International writing instrument sales increased in the third quarter of 2000 as a result of increased sales in all major regions. Asian sales increased over last year's third quarter by 20.4%, primarily due to a distributor change that positively affected several key markets. Sales in Canada and Latin America increased by 12.3% and 24.4%, respectively, due largely to the effect of new products that have been launched. Sales in Europe, the Middle East and Africa ("EMEA") increased 1.6% as compared to the 1999 third quarter due primarily to increased new product sales, in particular the ATX line. Excluding the unfavorable effect of exchange rates on sales, EMEA sales volume grew by approximately 12% in the quarter as compared to the third quarter of 1999.

Gross profit margins for the third quarter of 2000 were 47.6%, 3.5 percentage points higher than the 44.1% margins for the comparable period last year. The improvement in margins was due to the effect of improved PCG segment margins, which reported a positive gross margin in the third quarter of 2000 as compared to negative gross margins in 1999. QWI margins were lower than the prior year due, in part, to the effect of exchange rates and the mix of products sold in the third quarter of 2000 as compared to the third quarter of 1999.

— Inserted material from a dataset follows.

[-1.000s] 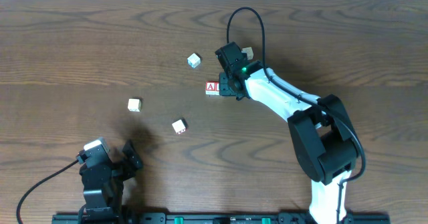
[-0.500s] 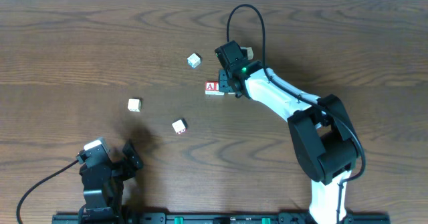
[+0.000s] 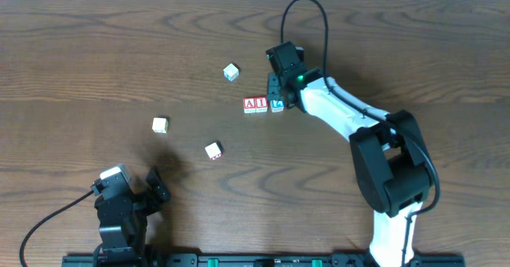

Selling, general and administrative ("SG&A") expenses for the third quarter of 2000 were approximately 20% lower than last year. This decrease was due to the reduction in QWI SG&A expenses and PCG SG&A expenses that were significantly lower in 2000 as compared to the same period last year.

Research and development ("R&D") expenses were less than 1999's third quarter by approximately 51%. This was due largely due to the substantial reduction of R&D expenditures for the development of PCG products this year as compared to 1999. QWI R&D expenditures were 7.7% lower than the prior year.

Service and distribution ("S&D") expenses were approximately 22% less than the same period last year as both PCG and QWI S&D expenses were lower than 1999. QWI S&D expenses were less than last year due to the implementation of cost reduction initiatives.

During the third quarter, the Company reversed $555,000 reserved for certain components of the restructuring as estimates continue to be revised based on current factors. For additional discussion see "Results of Operations Nine Months Ended September 30, 2000 Compared to October 2, 1999."

The Company recorded income tax expense at a rate of 37.9% on income from continuing operations in the third quarter of 2000 as compared to a 26.0% income tax benefit on the loss from continuing operations in same period of 1999. The increase in the third quarter 2000 rate was due to a change in the full year's estimated tax benefit to 10%, down from the 20% benefit previously recorded. For additional discussion of income taxes see "Results of Operations Nine Months Ended September 30, 2000 Compared to October 2, 1999."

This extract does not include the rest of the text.